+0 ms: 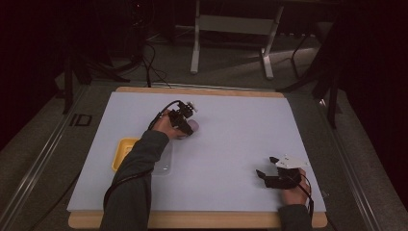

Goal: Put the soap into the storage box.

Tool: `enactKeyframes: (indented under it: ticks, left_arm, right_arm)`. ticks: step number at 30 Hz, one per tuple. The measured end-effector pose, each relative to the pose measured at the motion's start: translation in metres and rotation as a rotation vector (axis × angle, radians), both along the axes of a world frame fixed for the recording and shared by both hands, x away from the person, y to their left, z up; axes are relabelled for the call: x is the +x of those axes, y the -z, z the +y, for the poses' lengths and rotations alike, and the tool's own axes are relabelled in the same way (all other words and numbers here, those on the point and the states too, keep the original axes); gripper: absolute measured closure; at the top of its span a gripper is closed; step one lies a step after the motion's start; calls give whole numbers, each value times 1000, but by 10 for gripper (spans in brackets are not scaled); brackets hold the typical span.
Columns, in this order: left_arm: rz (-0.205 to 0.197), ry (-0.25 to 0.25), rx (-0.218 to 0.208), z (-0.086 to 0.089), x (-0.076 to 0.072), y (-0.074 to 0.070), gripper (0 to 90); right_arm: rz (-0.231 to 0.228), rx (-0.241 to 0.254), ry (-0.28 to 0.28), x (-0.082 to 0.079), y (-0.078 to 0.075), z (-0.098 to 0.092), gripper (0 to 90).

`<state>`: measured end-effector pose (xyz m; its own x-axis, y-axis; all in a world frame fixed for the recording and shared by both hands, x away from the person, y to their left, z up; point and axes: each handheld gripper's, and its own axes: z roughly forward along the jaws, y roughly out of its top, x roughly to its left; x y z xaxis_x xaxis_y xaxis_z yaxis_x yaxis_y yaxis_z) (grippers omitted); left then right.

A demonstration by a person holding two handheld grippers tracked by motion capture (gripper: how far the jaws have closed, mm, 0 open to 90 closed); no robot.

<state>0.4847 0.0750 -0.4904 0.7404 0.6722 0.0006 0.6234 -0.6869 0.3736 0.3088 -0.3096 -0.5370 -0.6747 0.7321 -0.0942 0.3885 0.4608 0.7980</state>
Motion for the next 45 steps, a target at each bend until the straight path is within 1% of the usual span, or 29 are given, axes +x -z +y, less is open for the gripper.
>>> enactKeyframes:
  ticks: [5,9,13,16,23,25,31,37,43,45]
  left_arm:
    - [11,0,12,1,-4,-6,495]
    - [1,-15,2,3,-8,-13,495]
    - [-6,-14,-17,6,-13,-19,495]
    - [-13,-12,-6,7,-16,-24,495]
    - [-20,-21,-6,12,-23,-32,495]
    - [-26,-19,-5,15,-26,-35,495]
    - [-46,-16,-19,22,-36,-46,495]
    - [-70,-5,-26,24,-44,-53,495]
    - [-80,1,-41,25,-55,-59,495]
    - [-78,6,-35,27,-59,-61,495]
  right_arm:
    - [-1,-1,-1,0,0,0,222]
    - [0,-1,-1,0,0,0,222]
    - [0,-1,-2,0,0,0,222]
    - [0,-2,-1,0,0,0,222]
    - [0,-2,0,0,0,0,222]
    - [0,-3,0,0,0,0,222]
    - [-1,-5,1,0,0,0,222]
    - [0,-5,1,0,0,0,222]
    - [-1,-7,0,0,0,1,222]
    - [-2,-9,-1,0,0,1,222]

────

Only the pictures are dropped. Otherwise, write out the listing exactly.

_Result for this exercise_
+0 ms: 

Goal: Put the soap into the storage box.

Tool: `enactKeyframes: (indented under it: ticks, left_arm, right_arm)`. ticks: step number at 30 Hz, one per tuple. The measured end-effector pose, each relative to the pose measured at the motion's start: translation in metres and rotation as a rotation vector (axis × angle, radians), both along the axes of a world frame fixed for the recording and shared by both hands, x away from the person, y to their left, z up; axes are relabelled for the call: x is the +x of those axes, y the -z, z the +y, for the poses' lengths and rotations alike, and the tool's own axes are relabelled in the same way (all other words and numbers here, those on the point and the states too, keep the original axes); gripper: absolute measured closure; at the top of its span a gripper is closed; step one lies a step after the motion's start; calls give whole numbers, each value times 1000, but by 10 for gripper (spans in brackets are not scaled); brackets hold the typical span.
Columns, in this order: left_arm: rz (-0.205 to 0.197), ry (-0.25 to 0.25), rx (-0.218 to 0.208), z (-0.086 to 0.089), x (-0.076 to 0.072), y (-0.074 to 0.070), gripper (0 to 90); right_arm: rz (-0.231 to 0.228), rx (-0.241 to 0.254), ry (-0.28 to 0.28), x (-0.082 to 0.079), y (-0.078 to 0.075), z (-0.098 to 0.092), gripper (0 to 90).

`<state>`: measured end-effector pose (xyz m; its own x-axis, y-axis; all in a world frame fixed for the recording and shared by both hands, x away from the person, y to their left, z up; point and axes: each handheld gripper's, and its own axes: z roughly forward along the jaws, y roughly out of its top, x roughly to its left; x y z xaxis_x xaxis_y xaxis_z yaxis_x yaxis_y yaxis_z) (grippers omitted); left then right.

A demonstration by a person holding two handheld grippers tracked by motion capture (gripper: how far the jaws have closed, mm, 0 open to 90 closed); no robot.

<state>0.4847 0.0750 -0.4904 0.7404 0.6722 0.0006 0.6234 -0.6869 0.3736 0.3088 -0.3096 -0.5370 -0.6747 0.7321 -0.0942 0.3885 0.4608 0.7980</state>
Motion for the next 45 steps, a target at each bend until the straight path is within 1% of the usual span, or 29 are given, axes +x -z +y, less is open for the gripper.
>>> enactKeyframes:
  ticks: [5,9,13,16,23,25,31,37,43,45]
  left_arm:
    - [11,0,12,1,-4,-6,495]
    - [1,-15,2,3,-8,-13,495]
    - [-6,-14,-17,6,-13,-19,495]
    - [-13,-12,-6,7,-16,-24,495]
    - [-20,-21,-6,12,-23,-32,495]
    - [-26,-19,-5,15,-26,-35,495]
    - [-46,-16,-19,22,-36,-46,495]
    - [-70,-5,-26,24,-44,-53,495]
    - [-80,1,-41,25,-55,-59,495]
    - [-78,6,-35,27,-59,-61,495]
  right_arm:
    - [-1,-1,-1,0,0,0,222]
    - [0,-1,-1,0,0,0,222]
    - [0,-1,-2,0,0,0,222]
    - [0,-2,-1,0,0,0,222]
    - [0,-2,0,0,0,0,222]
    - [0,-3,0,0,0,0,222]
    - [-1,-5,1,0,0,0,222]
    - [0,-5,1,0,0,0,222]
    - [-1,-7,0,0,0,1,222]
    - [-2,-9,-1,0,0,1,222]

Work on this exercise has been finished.